According to the Centers for Disease Control and Prevention (CDC), VX interrupts “the proper operation of an enzyme that acts as the body’s ‘off switch’ for glands and muscles.”

Without this “off switch”, overstimulated muscles, spasm uncontrollably, tire and eventually fail. VX’s only known use is for chemical warfare, the CDC says.

Symptoms of VX exposure can also include nausea, heat failure, loss of consciousness and respiratory failure.

What makes the chemical so dangerous, according to the University of Bristol’s School of Chemistry, is that VX is relatively stable. It has high viscosity and low volatility and can be delivered either as a liquid or as vapour. It can also act as an adhesive.

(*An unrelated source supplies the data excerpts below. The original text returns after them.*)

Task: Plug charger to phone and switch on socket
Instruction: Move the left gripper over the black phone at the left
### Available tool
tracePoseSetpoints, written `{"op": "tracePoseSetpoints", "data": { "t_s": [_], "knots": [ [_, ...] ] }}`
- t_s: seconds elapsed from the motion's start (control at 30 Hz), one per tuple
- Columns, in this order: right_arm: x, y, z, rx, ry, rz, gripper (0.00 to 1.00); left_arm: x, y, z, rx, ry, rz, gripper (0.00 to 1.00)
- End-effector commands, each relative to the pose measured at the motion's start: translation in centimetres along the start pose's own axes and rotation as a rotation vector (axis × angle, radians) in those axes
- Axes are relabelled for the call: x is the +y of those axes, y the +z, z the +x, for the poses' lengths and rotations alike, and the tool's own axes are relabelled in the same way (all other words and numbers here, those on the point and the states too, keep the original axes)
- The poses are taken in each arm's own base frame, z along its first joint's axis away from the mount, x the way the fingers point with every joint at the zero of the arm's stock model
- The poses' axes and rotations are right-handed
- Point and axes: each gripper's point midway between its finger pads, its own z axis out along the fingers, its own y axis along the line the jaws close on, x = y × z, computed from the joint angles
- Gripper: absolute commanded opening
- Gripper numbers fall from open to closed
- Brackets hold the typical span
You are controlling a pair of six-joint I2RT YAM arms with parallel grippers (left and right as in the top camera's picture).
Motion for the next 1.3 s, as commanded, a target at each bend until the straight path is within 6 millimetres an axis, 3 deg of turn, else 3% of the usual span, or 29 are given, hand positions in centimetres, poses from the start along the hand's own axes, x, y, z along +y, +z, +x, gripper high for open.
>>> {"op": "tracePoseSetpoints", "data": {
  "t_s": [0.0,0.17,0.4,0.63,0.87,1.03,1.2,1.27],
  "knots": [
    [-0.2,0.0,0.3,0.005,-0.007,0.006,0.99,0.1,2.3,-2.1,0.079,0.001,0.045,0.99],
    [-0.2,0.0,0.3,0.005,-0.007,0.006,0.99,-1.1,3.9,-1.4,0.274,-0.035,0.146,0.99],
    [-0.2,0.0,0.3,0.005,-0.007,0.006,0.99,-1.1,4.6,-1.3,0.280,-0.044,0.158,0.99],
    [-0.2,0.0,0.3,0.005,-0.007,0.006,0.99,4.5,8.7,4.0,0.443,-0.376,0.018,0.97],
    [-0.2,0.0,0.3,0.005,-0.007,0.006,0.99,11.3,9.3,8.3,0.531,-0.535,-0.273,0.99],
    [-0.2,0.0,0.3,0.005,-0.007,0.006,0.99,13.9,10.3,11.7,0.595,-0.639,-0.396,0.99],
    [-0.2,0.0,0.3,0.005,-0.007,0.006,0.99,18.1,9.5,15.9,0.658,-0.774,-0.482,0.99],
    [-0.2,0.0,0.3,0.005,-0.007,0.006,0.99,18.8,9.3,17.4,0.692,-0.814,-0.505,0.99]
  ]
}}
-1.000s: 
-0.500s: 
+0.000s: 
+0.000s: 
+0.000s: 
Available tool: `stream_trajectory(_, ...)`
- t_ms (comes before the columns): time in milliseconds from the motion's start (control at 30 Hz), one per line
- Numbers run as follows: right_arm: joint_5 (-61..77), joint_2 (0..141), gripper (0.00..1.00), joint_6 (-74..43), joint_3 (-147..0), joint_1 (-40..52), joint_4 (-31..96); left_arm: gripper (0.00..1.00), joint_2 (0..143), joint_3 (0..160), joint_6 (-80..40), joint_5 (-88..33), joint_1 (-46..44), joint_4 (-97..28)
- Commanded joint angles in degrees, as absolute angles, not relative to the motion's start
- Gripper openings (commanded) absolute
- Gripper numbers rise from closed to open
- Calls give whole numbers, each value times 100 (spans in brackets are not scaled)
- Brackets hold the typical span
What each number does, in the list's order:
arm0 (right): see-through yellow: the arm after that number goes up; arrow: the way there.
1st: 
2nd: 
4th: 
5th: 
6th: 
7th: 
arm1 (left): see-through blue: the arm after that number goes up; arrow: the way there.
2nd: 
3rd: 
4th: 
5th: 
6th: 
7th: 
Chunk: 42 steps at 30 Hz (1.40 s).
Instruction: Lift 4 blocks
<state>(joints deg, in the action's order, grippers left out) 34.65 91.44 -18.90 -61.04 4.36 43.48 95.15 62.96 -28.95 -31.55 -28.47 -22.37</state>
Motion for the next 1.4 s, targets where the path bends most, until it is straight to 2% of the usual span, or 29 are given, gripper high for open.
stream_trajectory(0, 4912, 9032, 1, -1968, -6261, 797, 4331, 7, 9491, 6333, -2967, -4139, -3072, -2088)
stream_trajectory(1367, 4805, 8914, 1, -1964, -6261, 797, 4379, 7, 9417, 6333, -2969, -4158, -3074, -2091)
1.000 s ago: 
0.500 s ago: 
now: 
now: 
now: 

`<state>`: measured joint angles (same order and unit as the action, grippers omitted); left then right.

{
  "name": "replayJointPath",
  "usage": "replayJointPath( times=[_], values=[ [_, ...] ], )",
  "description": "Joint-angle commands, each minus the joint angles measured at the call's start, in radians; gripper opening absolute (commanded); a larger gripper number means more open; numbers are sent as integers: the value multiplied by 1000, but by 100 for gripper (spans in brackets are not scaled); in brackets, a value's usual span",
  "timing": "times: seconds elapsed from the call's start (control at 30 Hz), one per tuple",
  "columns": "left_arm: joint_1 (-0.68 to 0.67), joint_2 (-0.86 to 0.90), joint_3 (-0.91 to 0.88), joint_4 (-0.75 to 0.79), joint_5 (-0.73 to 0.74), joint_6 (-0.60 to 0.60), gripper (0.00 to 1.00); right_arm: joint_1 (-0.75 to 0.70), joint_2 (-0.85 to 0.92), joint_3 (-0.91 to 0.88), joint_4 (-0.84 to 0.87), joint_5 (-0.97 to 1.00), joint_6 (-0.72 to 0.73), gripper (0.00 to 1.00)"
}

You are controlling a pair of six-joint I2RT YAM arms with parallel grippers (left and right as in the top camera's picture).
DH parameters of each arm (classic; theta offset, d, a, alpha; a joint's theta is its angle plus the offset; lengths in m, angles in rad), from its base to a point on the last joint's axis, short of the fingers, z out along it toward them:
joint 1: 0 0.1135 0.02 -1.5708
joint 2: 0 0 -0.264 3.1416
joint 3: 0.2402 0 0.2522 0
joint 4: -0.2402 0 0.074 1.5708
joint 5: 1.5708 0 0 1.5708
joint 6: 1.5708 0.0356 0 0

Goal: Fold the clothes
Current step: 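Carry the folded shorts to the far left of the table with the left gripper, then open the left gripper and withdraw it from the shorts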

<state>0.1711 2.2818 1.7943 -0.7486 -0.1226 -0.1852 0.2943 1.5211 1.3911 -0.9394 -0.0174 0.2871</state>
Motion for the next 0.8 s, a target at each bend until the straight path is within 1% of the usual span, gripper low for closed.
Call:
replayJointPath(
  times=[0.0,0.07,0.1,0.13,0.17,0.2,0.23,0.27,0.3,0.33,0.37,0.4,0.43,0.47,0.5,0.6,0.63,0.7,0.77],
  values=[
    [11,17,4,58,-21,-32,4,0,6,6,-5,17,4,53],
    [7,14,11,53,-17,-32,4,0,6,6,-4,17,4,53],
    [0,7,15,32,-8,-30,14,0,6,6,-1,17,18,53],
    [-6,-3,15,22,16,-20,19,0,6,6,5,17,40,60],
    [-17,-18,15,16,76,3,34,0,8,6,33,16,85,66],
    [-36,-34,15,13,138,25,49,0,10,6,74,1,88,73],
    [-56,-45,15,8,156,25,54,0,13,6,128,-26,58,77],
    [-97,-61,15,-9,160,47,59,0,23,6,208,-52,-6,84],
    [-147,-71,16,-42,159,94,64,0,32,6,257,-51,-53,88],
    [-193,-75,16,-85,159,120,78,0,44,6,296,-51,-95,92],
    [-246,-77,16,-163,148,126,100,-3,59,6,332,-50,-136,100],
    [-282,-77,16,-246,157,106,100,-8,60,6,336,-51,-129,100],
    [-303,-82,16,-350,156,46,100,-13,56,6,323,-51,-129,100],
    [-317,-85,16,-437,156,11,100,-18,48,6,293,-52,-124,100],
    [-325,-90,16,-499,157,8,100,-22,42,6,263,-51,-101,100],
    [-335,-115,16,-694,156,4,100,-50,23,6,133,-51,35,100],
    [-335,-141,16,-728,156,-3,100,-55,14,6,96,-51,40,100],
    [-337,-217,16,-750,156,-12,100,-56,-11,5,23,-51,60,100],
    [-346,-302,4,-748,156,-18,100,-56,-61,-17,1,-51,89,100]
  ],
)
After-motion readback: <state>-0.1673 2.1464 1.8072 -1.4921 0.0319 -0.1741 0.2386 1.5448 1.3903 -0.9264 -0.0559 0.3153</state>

According to the university, VX stops “the brain from sending nerve messages down the spinal cord within thirty seconds. Any epidermal exposure or inhalation and you’ll know. A twinge at the small of your back as the poison seizes your nervous system. Your muscles freeze, you can’t breathe, and you spasm so hard you break your own back and spit your guts out. But this is after your skin melts off.”

Who has VX?

Countries like the United States and Russia have admitted to having stockpiles of the nerve agent.

According to the CFR, the United States has destroyed an estimated 9 percent of its stock, while Russia has made similar promises.

Countries like Iraq and Syria are thought to have successfully synthesised the nerve agent. The Iraqi army is suspected of having carried out several VX attacks, first against Iran during the 1980-88 Iran-Iraq war, and again on the Kurdish town of Halabja, although there is no conclusive evidence, the CFR says.

The only confirmed instance VX was ever used, other than for the assassination of Jim Jong-Nam, was by the Aum Supreme Truth death cult.

The doomsday cult killed 12 people in the Tokyo metro in 1995 by releasing Sarin gas. They also used VX injections in assassination attempts of cult enemies, killing one person.